## What needs to be done
Please give only the number of lines in the listing below that contain "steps".
Given information START
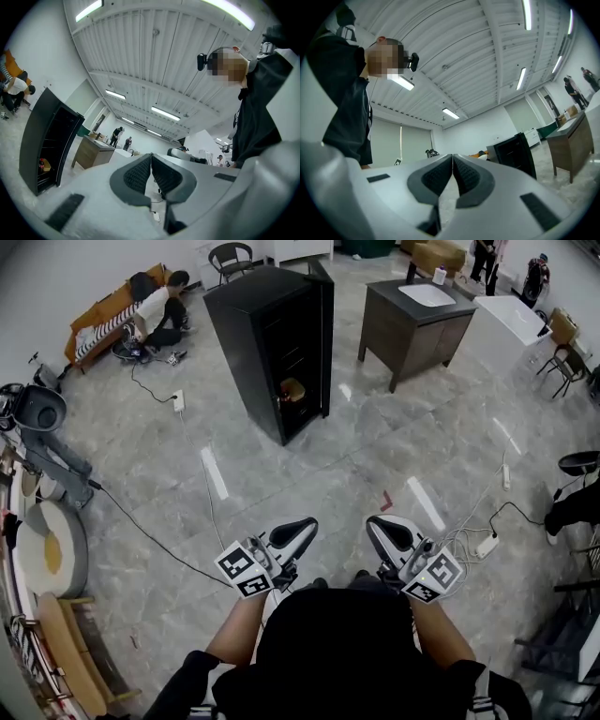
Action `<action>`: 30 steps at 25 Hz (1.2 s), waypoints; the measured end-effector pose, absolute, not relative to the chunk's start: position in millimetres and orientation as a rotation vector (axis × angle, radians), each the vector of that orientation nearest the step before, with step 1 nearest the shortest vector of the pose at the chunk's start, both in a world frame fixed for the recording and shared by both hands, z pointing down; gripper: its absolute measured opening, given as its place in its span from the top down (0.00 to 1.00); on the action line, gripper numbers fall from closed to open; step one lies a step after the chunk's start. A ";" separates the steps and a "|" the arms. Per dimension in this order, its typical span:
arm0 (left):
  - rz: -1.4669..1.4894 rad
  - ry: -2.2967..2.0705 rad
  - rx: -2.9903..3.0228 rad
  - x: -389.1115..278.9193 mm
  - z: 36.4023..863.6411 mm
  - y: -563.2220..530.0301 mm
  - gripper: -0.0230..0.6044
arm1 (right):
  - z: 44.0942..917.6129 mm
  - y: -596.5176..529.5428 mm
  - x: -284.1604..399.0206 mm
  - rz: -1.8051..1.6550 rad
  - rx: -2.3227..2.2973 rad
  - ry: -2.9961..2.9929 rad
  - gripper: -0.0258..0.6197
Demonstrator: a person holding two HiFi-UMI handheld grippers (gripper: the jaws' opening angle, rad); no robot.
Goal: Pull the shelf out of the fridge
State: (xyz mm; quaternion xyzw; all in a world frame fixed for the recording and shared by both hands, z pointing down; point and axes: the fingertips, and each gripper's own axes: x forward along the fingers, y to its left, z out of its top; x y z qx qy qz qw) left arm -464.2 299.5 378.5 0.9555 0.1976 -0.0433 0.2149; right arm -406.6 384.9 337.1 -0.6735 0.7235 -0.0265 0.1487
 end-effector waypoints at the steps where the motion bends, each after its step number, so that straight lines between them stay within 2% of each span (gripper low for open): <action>1: -0.119 0.550 2.642 -463.3 380.3 300.8 0.92 | 337.6 385.7 -407.0 -0.082 -1.937 2.083 0.92; 16: -0.082 0.486 2.601 -437.5 394.8 297.5 0.92 | 354.3 378.4 -375.8 -0.187 -1.913 2.107 0.92; 30: -0.107 0.328 2.683 -329.6 365.1 249.7 0.92 | 336.8 330.6 -248.6 -0.145 -1.735 2.196 0.92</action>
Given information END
## Solution
2